Task goal | Write out the records again, exactly. Nothing may be dropped.

Records shown |
=== Section Start ===
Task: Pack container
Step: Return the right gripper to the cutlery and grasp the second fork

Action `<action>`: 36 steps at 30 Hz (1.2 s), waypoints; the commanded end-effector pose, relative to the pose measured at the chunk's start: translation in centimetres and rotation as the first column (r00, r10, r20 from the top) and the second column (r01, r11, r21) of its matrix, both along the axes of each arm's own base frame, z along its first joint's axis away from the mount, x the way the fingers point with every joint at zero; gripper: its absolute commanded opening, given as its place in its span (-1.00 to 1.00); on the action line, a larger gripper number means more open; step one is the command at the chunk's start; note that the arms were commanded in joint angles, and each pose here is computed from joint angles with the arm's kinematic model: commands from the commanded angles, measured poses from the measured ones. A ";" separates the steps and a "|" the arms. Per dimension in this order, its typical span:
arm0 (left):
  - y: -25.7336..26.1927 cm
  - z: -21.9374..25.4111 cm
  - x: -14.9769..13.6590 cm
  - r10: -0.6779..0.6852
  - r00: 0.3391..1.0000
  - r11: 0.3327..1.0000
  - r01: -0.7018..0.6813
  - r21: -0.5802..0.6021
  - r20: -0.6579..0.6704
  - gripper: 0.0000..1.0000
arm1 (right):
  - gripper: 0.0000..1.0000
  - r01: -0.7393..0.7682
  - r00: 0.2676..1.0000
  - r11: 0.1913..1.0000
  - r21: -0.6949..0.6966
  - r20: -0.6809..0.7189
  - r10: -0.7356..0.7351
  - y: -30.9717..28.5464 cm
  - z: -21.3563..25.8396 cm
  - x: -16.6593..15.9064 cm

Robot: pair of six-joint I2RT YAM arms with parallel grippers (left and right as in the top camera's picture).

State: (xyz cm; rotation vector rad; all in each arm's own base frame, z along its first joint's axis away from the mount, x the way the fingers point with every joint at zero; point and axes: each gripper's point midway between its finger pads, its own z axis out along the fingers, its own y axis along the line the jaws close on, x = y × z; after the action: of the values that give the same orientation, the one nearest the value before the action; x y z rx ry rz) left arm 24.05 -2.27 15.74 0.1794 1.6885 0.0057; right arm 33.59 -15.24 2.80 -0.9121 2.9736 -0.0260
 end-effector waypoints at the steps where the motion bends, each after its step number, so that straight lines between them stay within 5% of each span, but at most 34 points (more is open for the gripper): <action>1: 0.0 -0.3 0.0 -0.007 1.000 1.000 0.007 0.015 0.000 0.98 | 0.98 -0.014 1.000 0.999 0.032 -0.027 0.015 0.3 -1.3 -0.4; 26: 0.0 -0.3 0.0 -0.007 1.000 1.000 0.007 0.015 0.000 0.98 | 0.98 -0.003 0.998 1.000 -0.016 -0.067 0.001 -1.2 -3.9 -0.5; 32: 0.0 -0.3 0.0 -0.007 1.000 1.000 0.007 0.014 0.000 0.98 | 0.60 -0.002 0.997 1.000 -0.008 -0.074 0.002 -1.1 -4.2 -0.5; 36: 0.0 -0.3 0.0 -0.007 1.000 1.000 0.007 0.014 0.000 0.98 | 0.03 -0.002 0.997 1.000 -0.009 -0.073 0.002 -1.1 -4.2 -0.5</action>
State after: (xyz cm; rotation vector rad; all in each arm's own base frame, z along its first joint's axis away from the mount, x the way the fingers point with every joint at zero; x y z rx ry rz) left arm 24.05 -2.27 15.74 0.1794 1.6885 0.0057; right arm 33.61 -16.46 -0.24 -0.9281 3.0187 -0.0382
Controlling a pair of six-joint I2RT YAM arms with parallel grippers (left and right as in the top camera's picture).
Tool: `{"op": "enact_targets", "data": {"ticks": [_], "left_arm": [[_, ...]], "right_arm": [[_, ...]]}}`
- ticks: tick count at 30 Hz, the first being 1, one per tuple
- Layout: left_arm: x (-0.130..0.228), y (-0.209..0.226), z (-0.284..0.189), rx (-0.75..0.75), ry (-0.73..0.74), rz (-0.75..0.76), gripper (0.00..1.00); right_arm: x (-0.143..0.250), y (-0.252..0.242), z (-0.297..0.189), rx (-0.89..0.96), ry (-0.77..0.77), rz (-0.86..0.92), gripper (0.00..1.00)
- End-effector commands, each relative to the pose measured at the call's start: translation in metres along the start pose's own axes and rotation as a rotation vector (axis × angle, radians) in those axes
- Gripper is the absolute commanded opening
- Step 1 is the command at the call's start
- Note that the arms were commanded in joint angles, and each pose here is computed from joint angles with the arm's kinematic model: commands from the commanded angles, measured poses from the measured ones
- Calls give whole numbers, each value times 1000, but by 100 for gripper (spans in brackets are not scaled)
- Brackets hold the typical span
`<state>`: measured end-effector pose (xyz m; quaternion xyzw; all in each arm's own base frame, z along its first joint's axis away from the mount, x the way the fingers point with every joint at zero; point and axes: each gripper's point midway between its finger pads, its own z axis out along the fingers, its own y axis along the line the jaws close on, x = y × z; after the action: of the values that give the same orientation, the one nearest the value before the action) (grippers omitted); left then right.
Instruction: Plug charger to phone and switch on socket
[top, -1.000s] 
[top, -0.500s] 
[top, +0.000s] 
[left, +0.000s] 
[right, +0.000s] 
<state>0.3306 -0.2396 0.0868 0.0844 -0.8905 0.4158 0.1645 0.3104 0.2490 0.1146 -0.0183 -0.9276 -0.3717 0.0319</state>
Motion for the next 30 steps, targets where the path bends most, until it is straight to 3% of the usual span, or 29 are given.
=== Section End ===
Output of the exercise |
Task: Pack container
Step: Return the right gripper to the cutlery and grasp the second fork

Action `<action>`: 36 steps at 30 Hz (1.2 s), waypoints; the commanded end-effector pose, relative to the pose measured at the chunk's start: translation in centimetres and rotation as the first column (r00, r10, r20 from the top) and the second column (r01, r11, r21) of its matrix, both along the axes of each arm's own base frame, z along its first joint's axis away from the mount, x the way the fingers point with every joint at zero; gripper: its absolute commanded opening, given as its place in its span (-1.00 to 1.00); on the action line, a larger gripper number means more open; step one is the command at the chunk's start; note that the arms were commanded in joint angles, and each pose here is computed from joint angles with the arm's kinematic model: commands from the commanded angles, measured poses from the measured ones. A ";" separates the steps and a "|" the arms. Per dimension in this order, its typical span:
arm0 (left):
  - y: -25.7336..26.1927 cm
  - z: -21.9374..25.4111 cm
  - x: -14.9769..13.6590 cm
  - r10: -0.6779..0.6852
  - r00: 0.3391..1.0000
  - r11: 0.3327..1.0000
  - r01: -0.7018..0.6813
  - r21: -0.5802..0.6021
  - r20: -0.6579..0.6704
  - gripper: 0.0000..1.0000
arm1 (right):
  - gripper: 0.0000..1.0000
  - r01: -0.7393..0.7682
  - r00: 0.2676..1.0000
  - r11: 0.1913..1.0000
  - r21: -0.6949..0.6966
  - r20: -0.6809..0.7189
  - r10: -0.7356..0.7351
  - y: -30.9717..28.5464 cm
  - z: -21.3563..25.8396 cm
  - x: -16.6593..15.9064 cm

Robot: pair of six-joint I2RT YAM arms with parallel grippers (left and right as in the top camera's picture).

State: (xyz cm; rotation vector rad; all in each arm's own base frame, z along its first joint's axis away from the mount, x the way the fingers point with every joint at zero; point and axes: each gripper's point midway between its finger pads, its own z axis out along the fingers, its own y axis along the line the jaws close on, x = y × z; after the action: of the values that give the same orientation, the one nearest the value before the action; x y z rx ry rz) left arm 24.05 -2.27 15.74 0.1794 1.6885 0.0057; right arm 33.59 -15.24 2.80 -0.9121 2.9736 -0.0260
 end-effector waypoints at the steps where the motion bends, each after its step number, so that straight lines between them stay within 5% of each span, but at most 34 points (more is open for the gripper): <action>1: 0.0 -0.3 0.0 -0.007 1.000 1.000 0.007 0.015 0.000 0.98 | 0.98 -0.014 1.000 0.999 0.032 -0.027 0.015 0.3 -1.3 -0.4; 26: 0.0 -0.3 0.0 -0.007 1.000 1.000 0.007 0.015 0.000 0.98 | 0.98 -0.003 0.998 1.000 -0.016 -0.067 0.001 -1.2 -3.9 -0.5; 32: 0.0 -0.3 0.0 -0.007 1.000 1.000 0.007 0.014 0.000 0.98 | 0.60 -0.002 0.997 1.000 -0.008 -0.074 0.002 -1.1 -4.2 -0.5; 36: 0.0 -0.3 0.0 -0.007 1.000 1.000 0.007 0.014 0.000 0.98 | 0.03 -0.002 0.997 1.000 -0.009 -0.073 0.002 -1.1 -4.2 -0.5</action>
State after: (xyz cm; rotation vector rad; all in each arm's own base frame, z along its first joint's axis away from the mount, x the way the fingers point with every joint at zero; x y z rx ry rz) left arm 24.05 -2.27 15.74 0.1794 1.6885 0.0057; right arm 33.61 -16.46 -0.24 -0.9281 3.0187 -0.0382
Controlling a pair of six-joint I2RT YAM arms with parallel grippers (left and right as in the top camera's picture).
Tool: `{"op": "enact_targets", "data": {"ticks": [_], "left_arm": [[_, ...]], "right_arm": [[_, ...]]}}`
- ticks: tick count at 30 Hz, the first being 1, one per tuple
- Layout: left_arm: x (-0.130..0.228), y (-0.209..0.226), z (-0.284..0.189), rx (-0.75..0.75), ry (-0.73..0.74), rz (-0.75..0.76), gripper (0.00..1.00); right_arm: x (-0.143..0.250), y (-0.252..0.242), z (-0.297..0.189), rx (-0.89..0.96), ry (-0.77..0.77), rz (-0.86..0.92), gripper (0.00..1.00)
- End-effector commands, each relative to the pose measured at the call's start: translation in metres along the start pose's own axes and rotation as a rotation vector (axis × angle, radians) in those axes
- Gripper is the absolute commanded opening
- Step 1 is the command at the call's start
- Note that the arms were commanded in joint angles, and each pose here is computed from joint angles with the arm's kinematic model: commands from the commanded angles, measured poses from the measured ones
- Calls give whole numbers, each value times 1000, but by 100 for gripper (spans in brackets are not scaled)
- Brackets hold the typical span
`<state>`: measured end-effector pose (xyz m; quaternion xyzw; all in each arm's own base frame, z along its first joint's axis away from the mount, x the way the fingers point with every joint at zero; point and axes: each gripper's point midway between its finger pads, its own z axis out along the fingers, its own y axis along the line the jaws close on, x = y × z; after the action: of the values that give the same orientation, the one nearest the value before the action) (grippers omitted); left then right.
Instruction: Plug charger to phone and switch on socket
[top, -1.000s] 
[top, -0.500s] 
[top, +0.000s] 
[left, +0.000s] 
[right, +0.000s] 
<state>0.3306 -0.2396 0.0868 0.0844 -0.8905 0.4158 0.1645 0.3104 0.2490 0.1146 -0.0183 -0.9276 -0.3717 0.0319</state>
Motion for the next 30 steps, targets where the path bends most, until it is straight to 3% of the usual span, or 29 are given.

That concludes the output.